Если некий человек, говоря по-человечески, виновен, то он страдает как виновный и перед Богом, и перед людьми. Это случай разбойника: он преступник, страдающий в наказание за свои дела. От истины в нем то, что он сам полно и глубоко признает, что он страдает как виновный. Увы, порой и в подобном случае от виновного исходит кощунственная речь, в которой он стремится отрицать свою вину: наглая и бессовестная речь о том, будто желание злого было ему врождено, будто его преступление было следствием детской запущенности, и прочее в том же духе.

Это первый случай. Второй случай – это когда человек, говоря по-человечески, страдает невинно, тогда как мы, люди, говорим о нем по отношению к Богу, что он неправ перед Богом.
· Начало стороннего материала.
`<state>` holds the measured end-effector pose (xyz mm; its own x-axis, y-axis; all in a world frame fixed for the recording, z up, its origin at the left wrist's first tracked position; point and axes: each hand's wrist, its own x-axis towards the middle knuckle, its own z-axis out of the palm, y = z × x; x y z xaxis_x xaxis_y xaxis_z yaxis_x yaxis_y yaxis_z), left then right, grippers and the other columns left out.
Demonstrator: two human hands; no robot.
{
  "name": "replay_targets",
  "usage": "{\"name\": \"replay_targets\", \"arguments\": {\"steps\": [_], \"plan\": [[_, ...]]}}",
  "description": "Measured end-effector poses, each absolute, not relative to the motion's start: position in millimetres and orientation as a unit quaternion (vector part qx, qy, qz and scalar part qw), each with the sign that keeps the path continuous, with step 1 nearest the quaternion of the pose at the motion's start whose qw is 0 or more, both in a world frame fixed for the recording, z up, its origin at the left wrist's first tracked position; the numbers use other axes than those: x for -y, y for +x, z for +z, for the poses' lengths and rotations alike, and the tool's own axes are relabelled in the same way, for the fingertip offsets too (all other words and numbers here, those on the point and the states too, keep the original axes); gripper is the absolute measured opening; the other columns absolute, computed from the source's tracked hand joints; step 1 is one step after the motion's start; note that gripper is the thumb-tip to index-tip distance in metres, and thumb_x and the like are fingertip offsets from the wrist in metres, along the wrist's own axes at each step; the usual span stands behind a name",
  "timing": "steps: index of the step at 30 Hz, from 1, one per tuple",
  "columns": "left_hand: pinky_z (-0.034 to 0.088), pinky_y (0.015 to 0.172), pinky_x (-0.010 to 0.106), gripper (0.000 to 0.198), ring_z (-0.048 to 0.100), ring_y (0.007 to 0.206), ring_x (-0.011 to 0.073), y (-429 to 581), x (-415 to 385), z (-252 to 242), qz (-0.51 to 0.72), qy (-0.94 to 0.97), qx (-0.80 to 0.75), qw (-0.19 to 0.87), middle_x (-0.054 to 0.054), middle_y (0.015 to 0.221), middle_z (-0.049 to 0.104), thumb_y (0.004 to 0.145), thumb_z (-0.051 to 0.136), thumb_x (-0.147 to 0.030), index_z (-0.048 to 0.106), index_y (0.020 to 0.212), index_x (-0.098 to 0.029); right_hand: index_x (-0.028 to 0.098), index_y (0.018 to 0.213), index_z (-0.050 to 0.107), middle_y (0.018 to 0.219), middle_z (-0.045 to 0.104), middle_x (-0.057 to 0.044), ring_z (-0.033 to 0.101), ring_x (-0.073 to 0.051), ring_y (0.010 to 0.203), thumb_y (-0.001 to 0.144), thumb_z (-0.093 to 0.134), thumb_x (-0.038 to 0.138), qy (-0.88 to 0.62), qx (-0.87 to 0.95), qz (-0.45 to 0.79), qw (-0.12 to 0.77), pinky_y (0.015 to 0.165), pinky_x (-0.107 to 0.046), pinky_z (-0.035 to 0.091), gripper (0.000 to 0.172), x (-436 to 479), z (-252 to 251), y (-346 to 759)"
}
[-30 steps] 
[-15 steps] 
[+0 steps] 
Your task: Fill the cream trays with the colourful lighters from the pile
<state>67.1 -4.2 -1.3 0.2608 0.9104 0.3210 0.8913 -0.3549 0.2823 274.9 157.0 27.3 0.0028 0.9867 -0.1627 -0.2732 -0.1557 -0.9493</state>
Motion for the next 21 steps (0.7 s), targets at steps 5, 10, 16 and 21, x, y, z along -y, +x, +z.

То есть здесь не страдающий говорит сам с собой о том, каков он по отношению к Богу, но мы, другие, как некий третий человек, говорим о том, каков такой страдающий по отношению к Богу. Для этого отношения есть особое выражение: Бог испытывает человека. Давайте вспомним один из величественных примеров человека, которого Бог испытывал и который выстоял в испытании, давайте вспомним Иова: кому придет на ум сказать, что Иов, говоря по-человечески, страдал как виновный! Если такая речь и не была бы кощунством, она была бы все же наглой выходкой против того, кто достоин уважения, против Иова, который должен быть и стал, и является примером для всего человеческого рода: кто из людей посмеет дерзнуть сказать такое о нем! Даже Бог на небесах говорит о нем словно бы с неким пристрастием и так по-человечески; Он словно бы гордится Иовом, ведь Он говорит сатане: «Обратил ли ты внимание твое на раба Моего Иова?»[120] – так человек говорит о чем-то прекрасном, что принадлежит ему и чем он гордится; так человек говорит о том, в ком он настолько уверен, что смеет сам подвергнуть его опасности только для того, чтобы порадоваться, видя его побеждающим.